What you produce should be every line from the data that includes "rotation".

Supplied information:
************

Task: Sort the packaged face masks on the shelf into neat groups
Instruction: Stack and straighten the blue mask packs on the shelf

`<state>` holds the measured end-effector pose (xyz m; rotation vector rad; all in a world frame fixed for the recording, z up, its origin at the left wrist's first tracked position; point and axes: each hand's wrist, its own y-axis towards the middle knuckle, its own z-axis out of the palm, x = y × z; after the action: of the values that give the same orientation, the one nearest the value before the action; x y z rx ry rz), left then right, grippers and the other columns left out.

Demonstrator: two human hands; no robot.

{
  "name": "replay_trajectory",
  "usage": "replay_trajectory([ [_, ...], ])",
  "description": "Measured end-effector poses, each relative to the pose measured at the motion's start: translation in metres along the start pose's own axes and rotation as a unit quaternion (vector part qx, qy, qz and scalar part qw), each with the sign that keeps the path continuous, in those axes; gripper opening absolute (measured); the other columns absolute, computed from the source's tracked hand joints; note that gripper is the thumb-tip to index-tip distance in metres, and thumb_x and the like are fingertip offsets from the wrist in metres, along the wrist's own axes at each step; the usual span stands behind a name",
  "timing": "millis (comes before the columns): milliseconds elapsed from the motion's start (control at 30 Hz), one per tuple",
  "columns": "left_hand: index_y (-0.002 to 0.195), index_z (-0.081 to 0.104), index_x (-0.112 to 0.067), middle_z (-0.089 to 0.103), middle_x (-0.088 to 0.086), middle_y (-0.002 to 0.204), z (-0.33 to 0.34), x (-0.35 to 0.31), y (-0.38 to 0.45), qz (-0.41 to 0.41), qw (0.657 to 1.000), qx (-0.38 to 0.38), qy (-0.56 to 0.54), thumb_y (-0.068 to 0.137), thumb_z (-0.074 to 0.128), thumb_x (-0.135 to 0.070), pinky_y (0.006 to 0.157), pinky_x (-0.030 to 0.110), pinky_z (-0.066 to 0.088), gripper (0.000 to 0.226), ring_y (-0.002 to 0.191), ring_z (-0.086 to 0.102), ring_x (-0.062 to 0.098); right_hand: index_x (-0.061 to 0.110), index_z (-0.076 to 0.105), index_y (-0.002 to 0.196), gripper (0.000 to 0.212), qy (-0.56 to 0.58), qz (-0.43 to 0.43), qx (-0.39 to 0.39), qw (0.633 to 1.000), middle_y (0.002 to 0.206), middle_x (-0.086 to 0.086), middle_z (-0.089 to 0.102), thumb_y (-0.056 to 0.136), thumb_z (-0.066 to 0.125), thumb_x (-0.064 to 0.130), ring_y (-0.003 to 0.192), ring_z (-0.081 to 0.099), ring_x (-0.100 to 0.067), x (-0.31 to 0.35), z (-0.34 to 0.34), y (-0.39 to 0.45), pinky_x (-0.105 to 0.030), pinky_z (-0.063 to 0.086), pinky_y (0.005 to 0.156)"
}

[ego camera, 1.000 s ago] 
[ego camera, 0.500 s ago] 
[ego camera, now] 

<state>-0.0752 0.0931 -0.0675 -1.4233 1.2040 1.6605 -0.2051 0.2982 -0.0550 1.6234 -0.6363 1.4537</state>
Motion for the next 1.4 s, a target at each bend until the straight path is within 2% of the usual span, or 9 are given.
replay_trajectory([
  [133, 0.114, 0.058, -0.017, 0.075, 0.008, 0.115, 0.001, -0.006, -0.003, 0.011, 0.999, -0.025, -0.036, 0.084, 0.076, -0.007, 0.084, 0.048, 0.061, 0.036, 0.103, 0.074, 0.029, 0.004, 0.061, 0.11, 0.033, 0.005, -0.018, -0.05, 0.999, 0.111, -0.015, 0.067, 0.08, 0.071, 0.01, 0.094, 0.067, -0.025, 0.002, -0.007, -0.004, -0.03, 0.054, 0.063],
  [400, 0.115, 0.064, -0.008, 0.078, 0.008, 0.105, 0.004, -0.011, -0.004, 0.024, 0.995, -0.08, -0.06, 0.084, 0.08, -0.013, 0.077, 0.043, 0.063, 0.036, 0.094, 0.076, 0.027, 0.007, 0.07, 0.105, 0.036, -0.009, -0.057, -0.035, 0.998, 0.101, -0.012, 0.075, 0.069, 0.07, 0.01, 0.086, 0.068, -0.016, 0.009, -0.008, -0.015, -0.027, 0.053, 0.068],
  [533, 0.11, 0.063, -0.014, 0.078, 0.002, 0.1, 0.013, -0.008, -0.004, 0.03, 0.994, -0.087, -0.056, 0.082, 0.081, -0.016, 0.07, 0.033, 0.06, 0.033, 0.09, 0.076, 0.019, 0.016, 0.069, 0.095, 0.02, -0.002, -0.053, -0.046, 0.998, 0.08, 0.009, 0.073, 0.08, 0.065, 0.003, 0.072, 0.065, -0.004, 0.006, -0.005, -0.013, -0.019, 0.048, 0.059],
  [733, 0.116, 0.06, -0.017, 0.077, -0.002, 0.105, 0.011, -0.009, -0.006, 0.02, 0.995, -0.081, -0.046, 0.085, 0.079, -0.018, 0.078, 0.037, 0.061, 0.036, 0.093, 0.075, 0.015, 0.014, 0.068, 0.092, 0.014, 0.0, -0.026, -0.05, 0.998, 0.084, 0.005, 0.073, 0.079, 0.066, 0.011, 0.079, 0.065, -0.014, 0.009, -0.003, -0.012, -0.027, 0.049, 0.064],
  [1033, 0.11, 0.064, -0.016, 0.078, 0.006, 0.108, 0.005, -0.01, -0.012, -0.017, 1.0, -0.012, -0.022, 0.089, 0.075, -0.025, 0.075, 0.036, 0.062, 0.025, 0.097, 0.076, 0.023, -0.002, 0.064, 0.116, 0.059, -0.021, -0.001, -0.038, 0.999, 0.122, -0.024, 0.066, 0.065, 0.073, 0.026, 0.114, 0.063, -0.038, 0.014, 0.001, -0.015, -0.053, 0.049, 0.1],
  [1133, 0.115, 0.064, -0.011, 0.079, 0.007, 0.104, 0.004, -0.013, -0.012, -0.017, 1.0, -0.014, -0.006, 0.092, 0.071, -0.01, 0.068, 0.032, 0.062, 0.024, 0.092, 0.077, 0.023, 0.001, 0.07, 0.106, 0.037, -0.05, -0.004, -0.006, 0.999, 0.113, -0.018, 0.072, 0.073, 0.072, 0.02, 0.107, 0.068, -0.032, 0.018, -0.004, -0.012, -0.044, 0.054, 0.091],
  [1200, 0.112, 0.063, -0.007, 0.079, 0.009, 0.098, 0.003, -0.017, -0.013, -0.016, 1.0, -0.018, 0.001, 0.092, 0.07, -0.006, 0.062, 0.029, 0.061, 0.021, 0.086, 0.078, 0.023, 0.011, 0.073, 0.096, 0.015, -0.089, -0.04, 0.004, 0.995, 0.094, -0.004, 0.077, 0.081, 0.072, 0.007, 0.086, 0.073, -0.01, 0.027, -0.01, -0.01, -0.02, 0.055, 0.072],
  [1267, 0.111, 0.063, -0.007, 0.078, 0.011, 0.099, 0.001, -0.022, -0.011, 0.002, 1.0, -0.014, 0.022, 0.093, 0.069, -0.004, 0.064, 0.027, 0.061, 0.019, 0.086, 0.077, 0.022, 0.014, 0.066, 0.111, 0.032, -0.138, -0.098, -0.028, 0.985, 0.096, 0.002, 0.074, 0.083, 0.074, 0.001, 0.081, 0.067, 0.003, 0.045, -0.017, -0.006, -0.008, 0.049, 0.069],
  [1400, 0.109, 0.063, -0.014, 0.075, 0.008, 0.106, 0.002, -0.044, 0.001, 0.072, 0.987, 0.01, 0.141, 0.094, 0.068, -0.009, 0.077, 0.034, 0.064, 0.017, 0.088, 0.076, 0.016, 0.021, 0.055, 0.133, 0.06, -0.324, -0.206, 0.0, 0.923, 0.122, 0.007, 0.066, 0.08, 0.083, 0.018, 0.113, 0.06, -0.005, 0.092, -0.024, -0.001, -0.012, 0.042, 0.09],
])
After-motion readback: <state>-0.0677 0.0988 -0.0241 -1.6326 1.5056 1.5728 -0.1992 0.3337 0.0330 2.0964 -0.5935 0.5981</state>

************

Response box:
`<state>` holds the measured end-effector pose (xyz m; rotation vector rad; all in a world frame fixed for the recording, z up, its origin at the left wrist's first tracked position; point and axes: each hand's wrist, its own y-axis towards the middle knuckle, its own z-axis out of the palm, x = y × z; after the action: of the values that give the same orientation, the one nearest the value before the action; x y z rx ry rz), left then right, grippers and the other columns left out.
  "description": "Measured end-effector poses, each relative to the pose measured at the motion's start: translation in metres along the start pose's own axes and rotation as a unit quaternion (vector part qx, qy, qz and scalar part qw), each with the sign that keeps the path continuous, in those axes; gripper opening absolute (measured); the other columns absolute, computed from the source's tracked hand joints; note that gripper is the thumb-tip to index-tip distance in metres, and thumb_x and the like are fingertip offsets from the wrist in metres, along the wrist's own axes at each step; the usual span stands behind a name",

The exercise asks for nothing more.